Just 2 metres below the surface the temperature of the ground is a fairly constant 11-12°C. We can capture this warmth and use it as a reliable, renewable heat source to run central heating systems for our homes.
The soil, clay and stones found 2m underground may not feel warm to the touch, but there is enough heat in there – absorbed in the first place from the sun – for ground source heat pumps to utilise and to release into homes and other buildings. This is done by means of a buried network of fluid-filled pipes connected to a compressor and pump unit.
How does it work?
The most distinctive feature is the pipework, ususally about 100m of it, which is buried in loops in trenches (photo, below) or in one or more vertical boreholes. Once the pipework is buried the surface of the ground can return to being a field, garden, drive etc, and you wouldn’t know it was there.

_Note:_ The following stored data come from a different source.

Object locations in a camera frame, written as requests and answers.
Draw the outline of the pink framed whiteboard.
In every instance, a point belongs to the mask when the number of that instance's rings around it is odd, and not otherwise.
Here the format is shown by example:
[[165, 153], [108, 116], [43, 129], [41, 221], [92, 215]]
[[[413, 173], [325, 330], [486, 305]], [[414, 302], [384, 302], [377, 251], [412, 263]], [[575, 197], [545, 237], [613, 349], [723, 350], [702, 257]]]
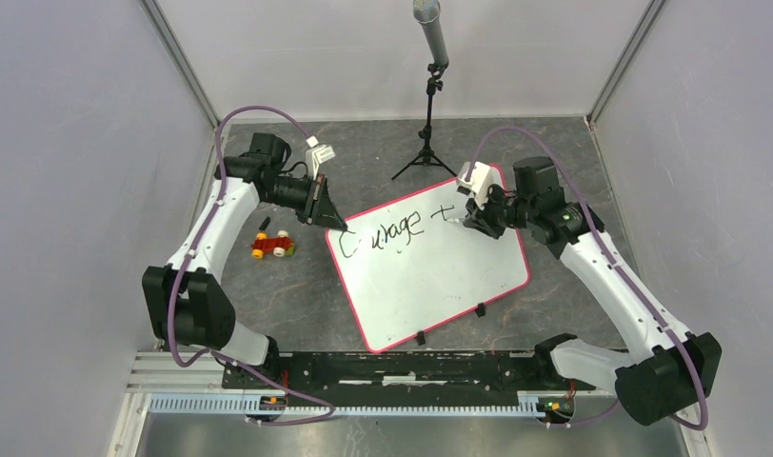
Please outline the pink framed whiteboard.
[[453, 178], [347, 218], [327, 247], [365, 347], [395, 348], [524, 288], [531, 271], [519, 232], [492, 239], [445, 222], [466, 216]]

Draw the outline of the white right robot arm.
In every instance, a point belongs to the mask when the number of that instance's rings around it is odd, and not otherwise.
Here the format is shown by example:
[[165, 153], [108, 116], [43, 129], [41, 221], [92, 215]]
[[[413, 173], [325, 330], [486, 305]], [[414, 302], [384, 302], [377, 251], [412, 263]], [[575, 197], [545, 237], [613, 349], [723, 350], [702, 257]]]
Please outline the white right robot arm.
[[722, 358], [709, 332], [697, 334], [650, 292], [619, 254], [601, 219], [582, 195], [565, 198], [572, 184], [556, 161], [543, 156], [513, 166], [516, 188], [504, 189], [489, 165], [472, 160], [457, 175], [464, 194], [463, 225], [493, 239], [508, 229], [526, 229], [567, 267], [600, 304], [624, 340], [619, 352], [563, 333], [534, 348], [533, 377], [545, 388], [566, 380], [613, 393], [638, 424], [671, 418], [702, 431], [707, 399]]

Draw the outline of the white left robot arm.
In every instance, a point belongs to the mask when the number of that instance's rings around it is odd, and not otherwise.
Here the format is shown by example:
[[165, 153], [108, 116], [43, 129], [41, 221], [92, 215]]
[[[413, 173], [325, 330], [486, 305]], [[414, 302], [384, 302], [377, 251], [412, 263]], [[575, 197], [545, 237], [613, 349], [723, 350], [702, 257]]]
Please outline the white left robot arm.
[[248, 151], [219, 160], [209, 198], [188, 237], [163, 266], [149, 267], [142, 276], [153, 333], [169, 350], [218, 351], [246, 364], [245, 374], [257, 387], [280, 380], [274, 339], [238, 322], [221, 279], [241, 228], [261, 203], [291, 209], [308, 226], [347, 230], [319, 171], [334, 150], [314, 137], [307, 145], [307, 173], [301, 177], [285, 170], [290, 145], [270, 133], [254, 134]]

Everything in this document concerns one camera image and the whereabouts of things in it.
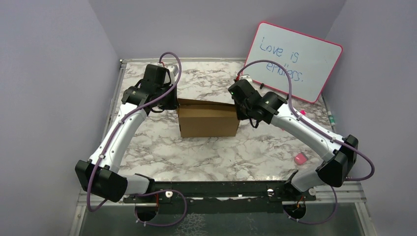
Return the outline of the brown cardboard box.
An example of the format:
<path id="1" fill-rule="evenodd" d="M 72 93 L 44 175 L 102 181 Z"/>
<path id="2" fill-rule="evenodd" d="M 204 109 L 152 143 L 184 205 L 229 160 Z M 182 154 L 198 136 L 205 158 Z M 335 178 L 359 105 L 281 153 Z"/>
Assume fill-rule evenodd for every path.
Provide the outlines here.
<path id="1" fill-rule="evenodd" d="M 179 98 L 182 138 L 234 137 L 240 121 L 233 104 Z"/>

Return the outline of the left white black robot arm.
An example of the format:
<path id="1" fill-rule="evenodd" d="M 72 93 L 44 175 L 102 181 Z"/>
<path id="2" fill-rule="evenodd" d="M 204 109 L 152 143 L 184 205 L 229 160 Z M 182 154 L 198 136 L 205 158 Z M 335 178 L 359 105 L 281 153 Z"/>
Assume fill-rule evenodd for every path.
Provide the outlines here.
<path id="1" fill-rule="evenodd" d="M 143 78 L 123 93 L 119 112 L 98 149 L 87 161 L 80 160 L 75 172 L 84 191 L 117 202 L 125 195 L 136 194 L 143 202 L 153 199 L 152 178 L 141 174 L 118 174 L 127 148 L 154 107 L 176 110 L 178 66 L 148 64 Z"/>

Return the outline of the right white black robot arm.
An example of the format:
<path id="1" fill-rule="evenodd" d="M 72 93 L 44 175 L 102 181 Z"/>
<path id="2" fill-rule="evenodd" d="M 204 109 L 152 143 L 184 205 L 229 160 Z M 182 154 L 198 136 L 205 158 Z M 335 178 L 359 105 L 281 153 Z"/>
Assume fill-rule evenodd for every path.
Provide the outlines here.
<path id="1" fill-rule="evenodd" d="M 321 165 L 296 171 L 284 184 L 284 195 L 296 200 L 303 192 L 315 186 L 327 184 L 340 187 L 356 162 L 358 140 L 352 135 L 344 138 L 326 130 L 292 111 L 288 101 L 282 96 L 267 92 L 261 96 L 245 79 L 236 81 L 228 88 L 237 110 L 239 120 L 263 121 L 281 128 L 316 152 L 323 160 Z"/>

A liquid – typically water with antifreeze – is pumped through the pipework and absorbs the warmth of the ground. A compressor in the main unit of the heat pump raises the temperature of this fluid, and a heat exchanger transfers the warmth to a separate body of water which circulates round the central heating system. The now-cooled water is pumped back out to the buried pipework and the cycle begins again.
The whole system is powered by electricity, so unless this comes from a renewable source such as a wind turbine, a ground source heat pump still generates carbon emissions, though less than those associated with conventional types of heating, and with no on-site emissions.